大豆、及び、虹豆(さゝげ)にも亦、人頭のごとくなる者、有り。皆、日本の黧民《りみん》[やぶちゃん注:これは原義は「顔の肌が黒ずんだ老人」の意。ここでは、「農作業で黒ずんだ頭・髪の農民」の意で採る。因みに、東洋文庫訳では何の説明もなくして、『農民』と訳してしまっている。]≪の≫當世の風俗≪たる≫頭髮に似て、口・目・鼻は精(くは)しからざるのみ。
[やぶちゃん注:これは、現行では和名がないらしい、
双子葉植物綱ムクロジ(無患子)目ウルシ科イボモモノキ(ダオ/人面子)属人面子(レンミャンスイ:拼音: rén miàn zǐ) Dracontomelon duperreanum
である。以上の生物学分類は、「維基百科」の「人面子」、及び、属名は、サイト「木の情報発信基地」の「樹木」の「平井信二先生の樹木研究」の「イボモモノキ属の樹木」に拠った。「維基百科」の「人面子」によれば(太字下線は私が附した)、『高さ二十メートルに達する、支柱根を持つ常緑樹である。奇数羽状複葉で、十一~十五枚の長楕円形の小葉が交互に現れる。春、円錐花序に小さな青白色の鐘形の花が咲き、花は両性花である。果実は。平らな球形の黄色の核果で、中心は凹んでおり、縁には五つの楕円形の窪みと小さな穴があり、人の顔のような形をしている。ベトナム・中国本土の広東省・広西チワン族自治区・雲南省などに分布している。標高九十三〜三百五十メートルの地域に植生する。森林に生育することが多く、栽培のために人工的に導入されたことはない』とある。そもそも、本文を見ても、「本草綱目」の記述と、良安の評言、中国には「人面子」が存在していないのであろうか? という「五雜組」の記載由来の謂いが矛盾していることが明らかである。後注で考証する。

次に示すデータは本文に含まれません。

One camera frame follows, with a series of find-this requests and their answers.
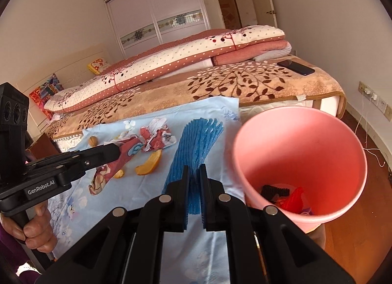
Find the black phone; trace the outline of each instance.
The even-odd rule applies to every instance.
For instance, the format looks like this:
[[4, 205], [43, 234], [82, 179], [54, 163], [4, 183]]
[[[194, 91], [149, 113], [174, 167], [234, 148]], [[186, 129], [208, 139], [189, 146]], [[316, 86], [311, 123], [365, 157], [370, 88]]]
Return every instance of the black phone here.
[[277, 63], [279, 66], [286, 67], [300, 75], [307, 76], [314, 73], [314, 69], [306, 67], [302, 64], [296, 63], [295, 61], [286, 59]]

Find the orange peel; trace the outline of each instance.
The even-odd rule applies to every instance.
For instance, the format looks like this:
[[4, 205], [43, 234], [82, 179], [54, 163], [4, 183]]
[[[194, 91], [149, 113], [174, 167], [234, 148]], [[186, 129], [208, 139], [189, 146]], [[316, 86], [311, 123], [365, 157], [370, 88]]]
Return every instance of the orange peel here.
[[162, 149], [154, 151], [152, 155], [149, 156], [149, 158], [145, 163], [143, 163], [142, 165], [138, 165], [135, 168], [136, 174], [138, 176], [145, 176], [147, 174], [152, 173], [158, 166], [161, 156], [162, 156]]
[[113, 178], [120, 179], [124, 176], [124, 174], [125, 174], [124, 170], [120, 169], [116, 172], [116, 174], [113, 176]]

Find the pink plastic bin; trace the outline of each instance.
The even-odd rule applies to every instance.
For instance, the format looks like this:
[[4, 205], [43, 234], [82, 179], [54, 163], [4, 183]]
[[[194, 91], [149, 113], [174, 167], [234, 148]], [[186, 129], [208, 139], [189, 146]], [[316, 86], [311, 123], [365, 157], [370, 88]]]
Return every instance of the pink plastic bin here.
[[304, 232], [350, 209], [367, 176], [364, 150], [350, 128], [301, 106], [270, 109], [246, 122], [234, 141], [233, 159], [252, 207], [271, 204], [259, 194], [265, 184], [303, 187], [314, 215], [282, 212]]

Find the white wall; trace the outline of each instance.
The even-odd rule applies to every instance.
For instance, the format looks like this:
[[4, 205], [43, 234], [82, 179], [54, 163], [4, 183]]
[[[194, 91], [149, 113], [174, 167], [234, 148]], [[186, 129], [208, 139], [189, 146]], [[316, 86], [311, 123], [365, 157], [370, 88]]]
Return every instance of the white wall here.
[[122, 59], [103, 0], [11, 0], [0, 17], [0, 83], [101, 43]]
[[[278, 26], [300, 57], [318, 65], [362, 111], [363, 81], [392, 105], [392, 21], [380, 0], [273, 0]], [[392, 124], [365, 99], [370, 125], [392, 150]]]

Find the baseboard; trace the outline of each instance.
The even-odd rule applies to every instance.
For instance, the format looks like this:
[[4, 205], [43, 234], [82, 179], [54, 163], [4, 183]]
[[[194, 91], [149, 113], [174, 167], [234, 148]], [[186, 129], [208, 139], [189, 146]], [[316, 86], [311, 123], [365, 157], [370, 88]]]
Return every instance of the baseboard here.
[[[352, 105], [347, 103], [346, 110], [357, 121], [359, 121], [359, 119], [361, 118], [361, 114]], [[377, 148], [381, 150], [381, 152], [383, 153], [384, 157], [386, 158], [385, 161], [388, 163], [389, 167], [392, 168], [392, 153], [389, 151], [389, 149], [385, 145], [384, 141], [380, 138], [378, 133], [373, 129], [373, 127], [369, 124], [369, 122], [367, 123], [367, 121], [363, 117], [362, 117], [362, 119], [361, 119], [359, 124], [364, 129], [365, 129], [365, 126], [366, 126], [368, 134], [369, 134], [369, 137], [372, 138], [372, 140], [376, 144]]]

以下、植物学的には甚だ杜撰な邦文当該ウィキ「人面子」を引く(同ウィキには、当然あって然るべき「生物学分類」が存在しない)注記号はカットした)。『人面子(レンミャンスイ、学名:Dracontomelon duperreanum 、ピンイン rén miàn zǐ :英語:dracontomelon fruit)は、中国やベトナムに自生する樹木。中国語を由来とする』。『『人面子』の表記が日本の古文書に現れるのは、博物学や漢方薬の研究を盛んに行っていた「山本読書室」が定期的に行っていた「山本読書室物産会」に出品された品目一覧名に含まれる』(この「山本読書室」は当該ウィキによれば、『山本読書室』『は、儒医山本封山(やまもと・ほうざん)が江戸時代後期に京都・油小路五条上ルに開いた私塾。平安読書室とも称される。日本博物学の西日本の拠点でもあった』とあり、以下、解説が続く。詳しくは、そちらを見られたいが、その『3.読書室物産会』には、天明四(一七八四)年から慶応三(一八六七)年までの八十三『年間の入門者は』千六百『名余。塾の特色をなす博物研究会「読書室物産会」は』、文化五(一八〇八)年『から』慶応三『年まで』六十『年間に通算』五十一『回開催された』。『読書室物産会に出入りした画工土田乙三郎(英章)は顕微鏡を用いて微生物を模写し、山本榕室がこれを「微虫図」と名付けて解説を加え、銅版師岡田春燈斎義房が銅版図に仕上げ、刊行された(嘉永元年』六『月)』とある)『現代の日本においても、ほとんど知られていない「人面子」などの多くの博物学品目名が「山本読書室物産会」出品品目一覧名に含まれている。実の部分は、甘酸っぱく、中国や東南アジアではジュースのようにして飲まれている。実は生のまま食べられ、漬け物にもする』。『人面子の名前の由来は、実の窪みには柔らかい棘が入っていて』、『成熟すると抜け落ち、実の窪み部分の中身が入っていない場合、頭蓋骨の目の部分のように大きな穴が』一『つの方向から見て』五『つ見えていて、見る方向によっては、この実の窪みが苦悶した人面に見える事がある事から「人面子」と中国では呼ばれる。実の窪み部分が埋まっている実の場合には、窪みにしわが多く、同じ系統の「ドラコントメロン・ダオ( Dracontomelon dao )」の実は』、一『つの方向から見た時に、しわの多い』五『つの窪みが見え、各窪みの中に』一『つずつ仏像が埋まっているように見える事もある事から、タイやラオスでは』、英語で『「Five Buddhas」と呼ぶ事がある』。『漢方薬として利用される。実、葉、根の皮など部位によって薬効が違い、主として、解毒、胃の働きの活発化、食欲不振の治療、小児のてんかん治療、酔い覚ましがある。代表的な漢方薬としては、人面子叶(人面子の葉の漢方薬(「叶 yè」は「葉」の簡体字)。解毒し』、『痛みを抑える)、人面子根皮(人面子の根の皮の漢方薬』で『癰』『を取り除く解毒作用』を持つ)、『人面果(実。食欲不振、消化不良に効く。褥瘡(床擦れ)の治療)などがある』とあった。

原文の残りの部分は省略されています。